Yes, I would imagine that most off-gassing occurs where condensation rates are highest on the coldest tubes - the first pass. The two foot long shroud around the inlet quadrant tubes is designed to funnel non-condensibles to the off-gas collection system. Because this system is not in service, a gradually thickening gas barrier to condensation causes the lower tubesheet face to gradually cool.

A cooler lower tubesheet face means a tighter lower rolled joint which means higher tensile stresses generated in the tubes during the full flow thermal transients...

 

[yamoffathoo]

RMW, please explain what it is about 5/8" dia x .0445" thick SB-163 UNS N08800 tubes not being rolled full length in a 6" thick SA 508 Gr3, Class 2 tube sheet that "gives you pause".

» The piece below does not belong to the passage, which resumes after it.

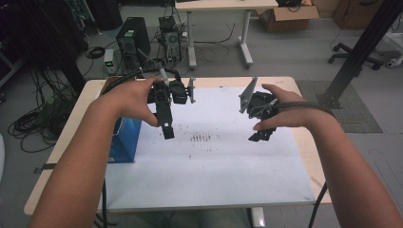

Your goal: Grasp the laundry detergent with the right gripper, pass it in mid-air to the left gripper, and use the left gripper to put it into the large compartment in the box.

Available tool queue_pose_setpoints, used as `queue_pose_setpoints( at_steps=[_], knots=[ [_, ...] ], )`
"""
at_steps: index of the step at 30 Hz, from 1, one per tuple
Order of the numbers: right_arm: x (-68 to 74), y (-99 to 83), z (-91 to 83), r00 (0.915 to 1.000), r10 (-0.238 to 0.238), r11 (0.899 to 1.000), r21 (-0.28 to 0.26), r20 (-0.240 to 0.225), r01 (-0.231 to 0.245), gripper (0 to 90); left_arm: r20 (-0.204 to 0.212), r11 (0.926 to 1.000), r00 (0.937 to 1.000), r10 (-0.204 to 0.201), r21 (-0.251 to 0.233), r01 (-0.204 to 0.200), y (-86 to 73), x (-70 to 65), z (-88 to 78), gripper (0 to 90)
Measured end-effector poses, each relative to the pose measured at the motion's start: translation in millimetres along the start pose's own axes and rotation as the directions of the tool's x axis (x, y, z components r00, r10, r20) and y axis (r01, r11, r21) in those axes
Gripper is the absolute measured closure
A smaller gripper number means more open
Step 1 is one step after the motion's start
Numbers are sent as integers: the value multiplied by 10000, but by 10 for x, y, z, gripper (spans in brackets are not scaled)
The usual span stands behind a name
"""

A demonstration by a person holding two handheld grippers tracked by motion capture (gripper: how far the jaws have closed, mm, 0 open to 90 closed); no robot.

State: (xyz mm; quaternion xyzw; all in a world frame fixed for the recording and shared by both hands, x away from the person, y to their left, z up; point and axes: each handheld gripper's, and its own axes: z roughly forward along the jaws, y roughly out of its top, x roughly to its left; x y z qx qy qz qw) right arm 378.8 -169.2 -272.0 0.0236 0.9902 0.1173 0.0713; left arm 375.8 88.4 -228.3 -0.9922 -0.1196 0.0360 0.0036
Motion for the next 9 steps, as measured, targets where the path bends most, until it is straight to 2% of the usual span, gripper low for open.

I have been searching high and low for any evidence of this 'inch worm', 'slinky motion', 'catch and release' or 'thermal peristalsis' occurring between autofrettaged tubes and their tube sheets. My Schmidt plots indicate that the through-wall thermal gradients are steep enough and the tube contraction loads are high enough to cause slip, but how do I prove that cyclic flow transients can coordinate this interaction between rolled joints?

Perhaps there is empirical evidence in the field of reciprocating compressors?